Today we’re going to hit some of my favorite loads for deer rifles. Please, assume the loads listed are MAXIMUM and remember to start your experimentation below the loads listed on the following page, they were safe in my rifles but since we have no control over your loading technique we can assume no liability for your handloading.
I have not listed loads for several calibers that I have used for deer, simply because they are “specialty” loads, that is, loads for calibers I carry in guns that are capable of double duty for small game and deer if the shooter is up to it, meaning the loads/rifles must be used only in exceptional circumstances when certain shots at certain ranges present themselves. I am not going to recommend that the average shooter use the .38 Special as a deer round, but I know that if I’m using my low-wall during deer season trying to get a few squirrels for the pot and a deer gives me the right shot at the right range, I have no qualms about using the caliber on it. I’ve seen me do it.
Likewise, the load listed for the .45/70 will work in most any replica or original gun, it is very mild pressure-wise, and will prove to any reasonable shooter that it is adequate for any deer up to 100 yards with the right placement of the shot. Adequate, indeed, for just about anything that walks the earth if the shooter is cool and takes the proper shot; no, it would not be my first choice for grizzly, but if pressed I believe it would kill the biggest one on earth at close range with the bullet in the right spot.

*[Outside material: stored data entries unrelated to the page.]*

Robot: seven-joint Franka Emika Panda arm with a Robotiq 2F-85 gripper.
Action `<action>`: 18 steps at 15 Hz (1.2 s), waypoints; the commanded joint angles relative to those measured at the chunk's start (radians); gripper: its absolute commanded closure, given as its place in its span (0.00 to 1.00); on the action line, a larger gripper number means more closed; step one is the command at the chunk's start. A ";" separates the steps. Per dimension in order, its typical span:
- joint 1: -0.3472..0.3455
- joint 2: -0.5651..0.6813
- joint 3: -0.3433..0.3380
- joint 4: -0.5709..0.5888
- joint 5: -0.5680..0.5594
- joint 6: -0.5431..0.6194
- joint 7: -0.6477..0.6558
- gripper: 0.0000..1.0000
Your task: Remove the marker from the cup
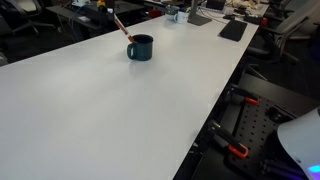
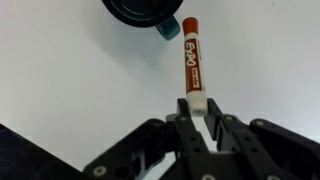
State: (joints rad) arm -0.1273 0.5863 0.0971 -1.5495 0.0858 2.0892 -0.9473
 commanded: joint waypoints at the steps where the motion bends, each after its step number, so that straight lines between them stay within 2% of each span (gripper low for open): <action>1: 0.016 0.074 0.011 0.118 -0.017 -0.085 -0.034 0.95; 18: 0.082 0.498 0.024 0.641 -0.068 -0.470 -0.192 0.95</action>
State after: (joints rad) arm -0.0580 1.0080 0.1214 -1.0366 0.0425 1.6992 -1.1185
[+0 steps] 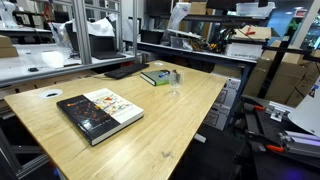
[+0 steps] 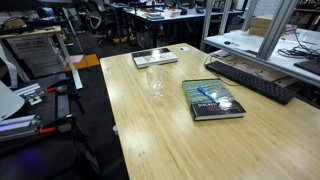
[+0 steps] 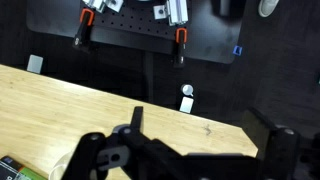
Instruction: Put the pen on the book in the glass
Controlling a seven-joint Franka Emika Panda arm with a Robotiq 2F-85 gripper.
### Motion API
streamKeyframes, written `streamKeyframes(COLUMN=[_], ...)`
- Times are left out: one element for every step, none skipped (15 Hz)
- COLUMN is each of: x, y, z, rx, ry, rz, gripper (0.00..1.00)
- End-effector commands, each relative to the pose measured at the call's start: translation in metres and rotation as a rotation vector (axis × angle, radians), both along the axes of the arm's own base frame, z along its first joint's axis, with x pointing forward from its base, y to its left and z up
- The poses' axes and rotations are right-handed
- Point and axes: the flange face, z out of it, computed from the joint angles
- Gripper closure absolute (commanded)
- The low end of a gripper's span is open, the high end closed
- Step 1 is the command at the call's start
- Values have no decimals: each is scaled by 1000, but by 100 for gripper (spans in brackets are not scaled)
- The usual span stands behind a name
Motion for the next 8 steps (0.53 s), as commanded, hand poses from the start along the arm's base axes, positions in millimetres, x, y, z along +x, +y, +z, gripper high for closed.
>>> streamKeyframes(x=[0,1,1,1,1,1,4,9], y=[0,0,0,0,0,0,1,1], z=[1,2,2,2,2,2,0,-2], rx=[0,1,1,1,1,1,20,35], ry=[-2,-4,-5,-5,-5,-5,1,11], rz=[0,0,0,0,0,0,-29,-90], gripper=[0,0,0,0,0,0,0,0])
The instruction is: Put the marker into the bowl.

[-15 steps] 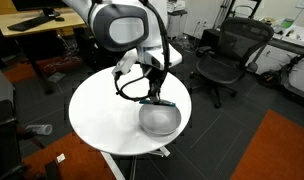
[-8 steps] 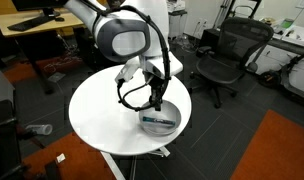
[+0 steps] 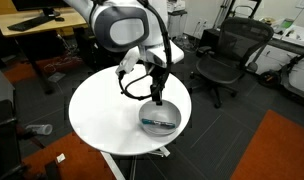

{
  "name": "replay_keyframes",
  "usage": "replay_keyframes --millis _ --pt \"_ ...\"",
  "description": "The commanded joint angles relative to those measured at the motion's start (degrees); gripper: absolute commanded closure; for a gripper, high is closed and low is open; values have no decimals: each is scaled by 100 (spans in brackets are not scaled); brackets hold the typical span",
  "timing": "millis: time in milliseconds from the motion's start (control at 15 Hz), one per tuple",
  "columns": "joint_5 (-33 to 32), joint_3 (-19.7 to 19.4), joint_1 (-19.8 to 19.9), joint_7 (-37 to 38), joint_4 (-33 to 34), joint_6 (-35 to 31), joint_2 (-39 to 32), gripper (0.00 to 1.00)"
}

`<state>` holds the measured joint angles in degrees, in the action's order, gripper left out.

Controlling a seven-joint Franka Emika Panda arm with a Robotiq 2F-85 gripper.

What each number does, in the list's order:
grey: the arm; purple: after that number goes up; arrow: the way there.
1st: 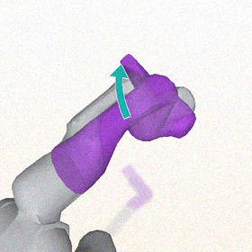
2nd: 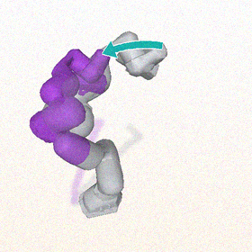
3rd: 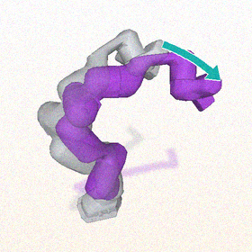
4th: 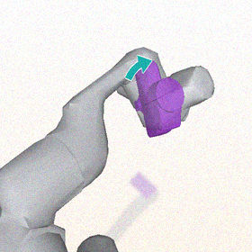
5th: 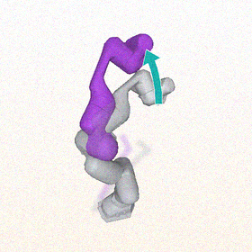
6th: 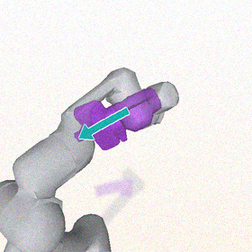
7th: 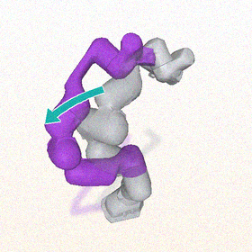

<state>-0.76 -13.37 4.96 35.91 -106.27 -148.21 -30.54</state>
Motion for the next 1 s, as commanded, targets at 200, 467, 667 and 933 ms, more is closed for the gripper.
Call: replay_keyframes --millis 200,467,667,933 --pt "-2 153 -142 -1104 -926 308 1459 0" --pt "134 437 -18 -2210 -1426 912 2333 0" --pt "45 516 -29 -2687 -1707 1431 2865 0" --pt "-12 580 -35 -3058 -1958 1917 3324 0"
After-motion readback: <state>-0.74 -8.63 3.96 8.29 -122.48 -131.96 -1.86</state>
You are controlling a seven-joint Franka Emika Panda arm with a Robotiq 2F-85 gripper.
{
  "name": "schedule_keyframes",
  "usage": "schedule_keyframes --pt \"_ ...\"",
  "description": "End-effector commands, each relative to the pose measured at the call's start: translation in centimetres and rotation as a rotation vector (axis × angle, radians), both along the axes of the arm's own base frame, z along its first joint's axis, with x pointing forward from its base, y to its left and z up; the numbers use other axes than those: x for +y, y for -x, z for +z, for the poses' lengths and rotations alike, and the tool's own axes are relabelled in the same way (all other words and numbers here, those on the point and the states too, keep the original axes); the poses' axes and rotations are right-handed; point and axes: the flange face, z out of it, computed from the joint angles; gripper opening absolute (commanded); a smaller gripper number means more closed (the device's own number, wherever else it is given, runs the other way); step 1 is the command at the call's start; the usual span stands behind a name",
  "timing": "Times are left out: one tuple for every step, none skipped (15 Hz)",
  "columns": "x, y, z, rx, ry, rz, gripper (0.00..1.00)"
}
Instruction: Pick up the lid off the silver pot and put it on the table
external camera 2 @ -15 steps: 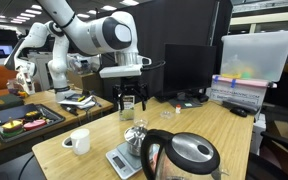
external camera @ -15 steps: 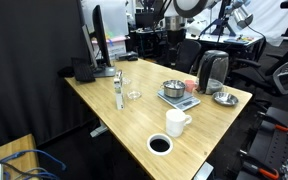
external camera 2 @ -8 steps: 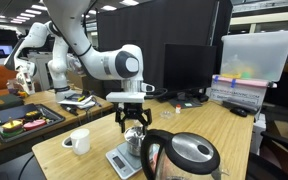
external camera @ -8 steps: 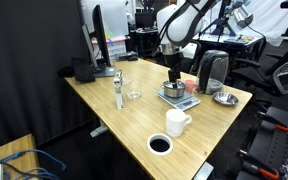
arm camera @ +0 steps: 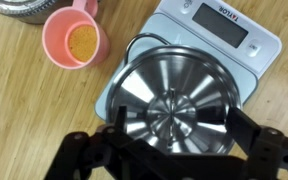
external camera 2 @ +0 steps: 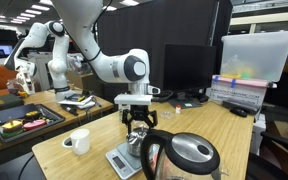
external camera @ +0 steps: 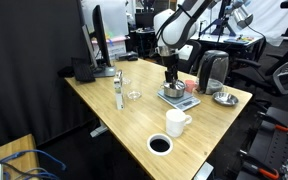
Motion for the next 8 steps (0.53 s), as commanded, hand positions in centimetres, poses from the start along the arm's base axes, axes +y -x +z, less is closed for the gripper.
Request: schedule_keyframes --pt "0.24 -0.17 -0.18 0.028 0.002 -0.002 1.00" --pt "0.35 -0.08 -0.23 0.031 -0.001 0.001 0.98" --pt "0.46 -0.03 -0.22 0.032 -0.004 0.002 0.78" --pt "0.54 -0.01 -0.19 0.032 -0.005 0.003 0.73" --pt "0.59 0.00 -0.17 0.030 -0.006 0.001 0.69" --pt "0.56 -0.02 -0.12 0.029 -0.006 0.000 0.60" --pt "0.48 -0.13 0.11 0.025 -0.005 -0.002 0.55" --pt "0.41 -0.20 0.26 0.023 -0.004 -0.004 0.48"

There are other .45/70 loads for more modern rifles at more than twice the pressure of the one listed but I know that this load will kill any deer with a reasonable hit under 100 yards every time. If you don’t think it powerful enough, try shooting it at a target on a six-inch by six-inch treated wood post or the telephone pole of your choice; I don’t think there walks a deer that can stop it!
We can argue all day about what is the best deer caliber and my feelings have always been that the best deer caliber is the one you can shoot with confidence, loaded with a bullet made for deer at the velocity of your round at the range of your shot.

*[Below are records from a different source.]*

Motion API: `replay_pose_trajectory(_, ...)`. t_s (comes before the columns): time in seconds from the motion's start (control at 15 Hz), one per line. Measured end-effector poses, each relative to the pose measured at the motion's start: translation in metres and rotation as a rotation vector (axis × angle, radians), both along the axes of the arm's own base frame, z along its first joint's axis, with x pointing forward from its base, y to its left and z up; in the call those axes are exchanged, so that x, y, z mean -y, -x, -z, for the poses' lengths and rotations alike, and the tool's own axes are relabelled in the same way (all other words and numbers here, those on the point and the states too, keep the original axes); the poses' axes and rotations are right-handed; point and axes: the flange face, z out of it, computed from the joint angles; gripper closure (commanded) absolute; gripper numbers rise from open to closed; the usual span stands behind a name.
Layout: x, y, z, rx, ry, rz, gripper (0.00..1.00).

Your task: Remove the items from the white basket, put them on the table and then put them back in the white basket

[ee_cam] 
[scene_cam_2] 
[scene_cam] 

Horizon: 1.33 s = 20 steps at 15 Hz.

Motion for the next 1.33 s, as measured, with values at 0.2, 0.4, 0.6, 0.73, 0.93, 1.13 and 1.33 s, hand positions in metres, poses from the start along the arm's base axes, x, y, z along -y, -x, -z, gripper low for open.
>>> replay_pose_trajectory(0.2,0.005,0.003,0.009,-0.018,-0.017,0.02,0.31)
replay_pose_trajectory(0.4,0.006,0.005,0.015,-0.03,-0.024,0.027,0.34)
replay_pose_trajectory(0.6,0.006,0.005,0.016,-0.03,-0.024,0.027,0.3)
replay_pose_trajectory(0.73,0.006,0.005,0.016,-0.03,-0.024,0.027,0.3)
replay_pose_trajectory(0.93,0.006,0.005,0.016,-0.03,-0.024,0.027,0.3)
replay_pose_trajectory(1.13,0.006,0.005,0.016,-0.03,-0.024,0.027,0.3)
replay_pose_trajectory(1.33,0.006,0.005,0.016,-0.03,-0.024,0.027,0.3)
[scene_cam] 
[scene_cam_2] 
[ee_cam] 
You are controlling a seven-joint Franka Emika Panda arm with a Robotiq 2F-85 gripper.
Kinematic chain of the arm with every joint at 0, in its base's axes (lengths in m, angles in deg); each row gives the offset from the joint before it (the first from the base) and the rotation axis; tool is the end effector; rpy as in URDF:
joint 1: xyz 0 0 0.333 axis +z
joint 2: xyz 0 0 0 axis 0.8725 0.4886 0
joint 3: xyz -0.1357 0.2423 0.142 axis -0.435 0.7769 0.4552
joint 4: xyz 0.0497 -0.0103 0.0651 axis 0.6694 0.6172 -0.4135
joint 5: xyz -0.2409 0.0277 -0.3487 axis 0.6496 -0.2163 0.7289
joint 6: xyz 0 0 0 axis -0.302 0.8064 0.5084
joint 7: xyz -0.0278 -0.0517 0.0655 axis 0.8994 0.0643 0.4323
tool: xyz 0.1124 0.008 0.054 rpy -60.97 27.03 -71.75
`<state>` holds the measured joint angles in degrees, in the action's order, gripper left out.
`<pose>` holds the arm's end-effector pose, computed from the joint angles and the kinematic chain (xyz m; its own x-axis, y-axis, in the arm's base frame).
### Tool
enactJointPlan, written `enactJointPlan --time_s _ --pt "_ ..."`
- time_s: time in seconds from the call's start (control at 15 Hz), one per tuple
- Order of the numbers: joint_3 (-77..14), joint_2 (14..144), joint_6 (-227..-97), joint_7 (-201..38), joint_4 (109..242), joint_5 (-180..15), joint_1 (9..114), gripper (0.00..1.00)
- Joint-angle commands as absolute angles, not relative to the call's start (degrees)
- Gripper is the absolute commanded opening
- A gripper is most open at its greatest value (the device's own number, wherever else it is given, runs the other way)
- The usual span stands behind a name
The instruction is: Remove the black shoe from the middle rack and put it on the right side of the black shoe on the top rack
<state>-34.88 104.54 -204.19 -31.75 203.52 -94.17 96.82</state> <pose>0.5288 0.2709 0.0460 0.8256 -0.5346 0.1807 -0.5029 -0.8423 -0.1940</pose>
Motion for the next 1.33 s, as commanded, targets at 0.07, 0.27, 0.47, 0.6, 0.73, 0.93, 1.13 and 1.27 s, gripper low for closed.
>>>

High-velocity, rapid or controlled expansion, pointed, flat, round nose, big diameter or small, none of it matters a bit if the bullet does not go into the right spot. Our choice of caliber and bullet should be circumstance-driven; for the youngster, under 100 yards (remember that over 90 percent of all deer are killed under 100 yards) a shootable round like the .30/30, .357 or .44 Magnums, .243, 6mm, 7×57, .260 Remington or 7-08 will do fine, if the kid can place the bullet with confidence.
For the adult that most often has the opportunity to shoot longer range most of these will be inadequate to his or her needs, although the .243, 6mm, 7X57 and the 7-08 can easily do it to 300 yards. It is common sense, really; the argument of one over another without the consideration of circumstances is a waste of breath.
It used to sicken me, when working at a check station during the deer season, to listen to a nimrod that wounded and lost a deer because he armed himself with a caliber that he thought would make up for his ineptitude in shooting, something that because of the speed it spat out the bullet or the size and weight of the projectile he believed would kill like the stroke of Thor with any kind of a hit.
Unfortunately those folks are still with us, those that still take to the deer woods with a rifle they have fired only a few times, and I see it regularly even now, especially with muzzleloaders. There is no substitute for practice, no matter what you heard or saw on TV from the latest “Pro-Team” hunter.
In handloading and hunting, as with all shooting, start sensibly, act reasonably and practice, and you will be successful.
There are some great resources on the internet for the handloader. Stay with the established and well-known sources, such as the powder and bullet manufacturers, and you will find that “one load” that makes your firearm the king of the deer-getters. Always keep it safe first, approach your handloading in a meticulous and careful manner, and check everything twice. Experiment and don’t be afraid to try new things; you just may surprise yourself.